**What the task requires**
Print out the data below. Do not alter a single line.

__________________________________________________

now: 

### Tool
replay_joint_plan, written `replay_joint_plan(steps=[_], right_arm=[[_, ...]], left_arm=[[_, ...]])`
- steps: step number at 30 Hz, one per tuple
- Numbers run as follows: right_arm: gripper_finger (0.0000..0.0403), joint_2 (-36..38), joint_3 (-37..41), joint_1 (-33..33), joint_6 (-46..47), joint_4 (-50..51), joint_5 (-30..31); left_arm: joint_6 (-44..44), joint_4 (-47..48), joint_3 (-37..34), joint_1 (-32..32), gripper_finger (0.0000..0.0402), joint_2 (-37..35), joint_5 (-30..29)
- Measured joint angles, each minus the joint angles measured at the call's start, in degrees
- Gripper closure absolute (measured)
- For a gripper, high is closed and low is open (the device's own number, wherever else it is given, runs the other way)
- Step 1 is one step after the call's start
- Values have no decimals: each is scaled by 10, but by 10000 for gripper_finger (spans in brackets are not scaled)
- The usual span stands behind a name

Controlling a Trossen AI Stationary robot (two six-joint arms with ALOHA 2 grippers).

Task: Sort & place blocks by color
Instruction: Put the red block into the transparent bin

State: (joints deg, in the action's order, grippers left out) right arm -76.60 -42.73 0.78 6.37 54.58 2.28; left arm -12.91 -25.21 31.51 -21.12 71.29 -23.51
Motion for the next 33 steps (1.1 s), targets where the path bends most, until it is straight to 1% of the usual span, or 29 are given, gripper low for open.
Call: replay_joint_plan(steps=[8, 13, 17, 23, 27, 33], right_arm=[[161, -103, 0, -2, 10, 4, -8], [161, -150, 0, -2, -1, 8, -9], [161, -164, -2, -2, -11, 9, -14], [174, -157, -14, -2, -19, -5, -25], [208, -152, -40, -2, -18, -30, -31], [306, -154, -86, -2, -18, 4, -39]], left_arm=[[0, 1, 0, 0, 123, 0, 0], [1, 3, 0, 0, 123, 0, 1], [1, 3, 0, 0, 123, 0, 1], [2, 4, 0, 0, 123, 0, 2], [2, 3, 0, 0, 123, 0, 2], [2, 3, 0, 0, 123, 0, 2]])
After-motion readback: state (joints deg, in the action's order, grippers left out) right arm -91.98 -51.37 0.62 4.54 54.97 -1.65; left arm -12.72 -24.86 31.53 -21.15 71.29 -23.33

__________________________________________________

**Answer for the task**
now: 

### Tool
replay_joint_plan, written `replay_joint_plan(steps=[_], right_arm=[[_, ...]], left_arm=[[_, ...]])`
- steps: step number at 30 Hz, one per tuple
- Numbers run as follows: right_arm: gripper_finger (0.0000..0.0403), joint_2 (-36..38), joint_3 (-37..41), joint_1 (-33..33), joint_6 (-46..47), joint_4 (-50..51), joint_5 (-30..31); left_arm: joint_6 (-44..44), joint_4 (-47..48), joint_3 (-37..34), joint_1 (-32..32), gripper_finger (0.0000..0.0402), joint_2 (-37..35), joint_5 (-30..29)
- Measured joint angles, each minus the joint angles measured at the call's start, in degrees
- Gripper closure absolute (measured)
- For a gripper, high is closed and low is open (the device's own number, wherever else it is given, runs the other way)
- Step 1 is one step after the call's start
- Values have no decimals: each is scaled by 10, but by 10000 for gripper_finger (spans in brackets are not scaled)
- The usual span stands behind a name

Controlling a Trossen AI Stationary robot (two six-joint arms with ALOHA 2 grippers).

Task: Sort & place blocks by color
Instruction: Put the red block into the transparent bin

State: (joints deg, in the action's order, grippers left out) right arm -76.60 -42.73 0.78 6.37 54.58 2.28; left arm -12.91 -25.21 31.51 -21.12 71.29 -23.51
Motion for the next 33 steps (1.1 s), targets where the path bends most, until it is straight to 1% of the usual span, or 29 are given, gripper low for open.
Call: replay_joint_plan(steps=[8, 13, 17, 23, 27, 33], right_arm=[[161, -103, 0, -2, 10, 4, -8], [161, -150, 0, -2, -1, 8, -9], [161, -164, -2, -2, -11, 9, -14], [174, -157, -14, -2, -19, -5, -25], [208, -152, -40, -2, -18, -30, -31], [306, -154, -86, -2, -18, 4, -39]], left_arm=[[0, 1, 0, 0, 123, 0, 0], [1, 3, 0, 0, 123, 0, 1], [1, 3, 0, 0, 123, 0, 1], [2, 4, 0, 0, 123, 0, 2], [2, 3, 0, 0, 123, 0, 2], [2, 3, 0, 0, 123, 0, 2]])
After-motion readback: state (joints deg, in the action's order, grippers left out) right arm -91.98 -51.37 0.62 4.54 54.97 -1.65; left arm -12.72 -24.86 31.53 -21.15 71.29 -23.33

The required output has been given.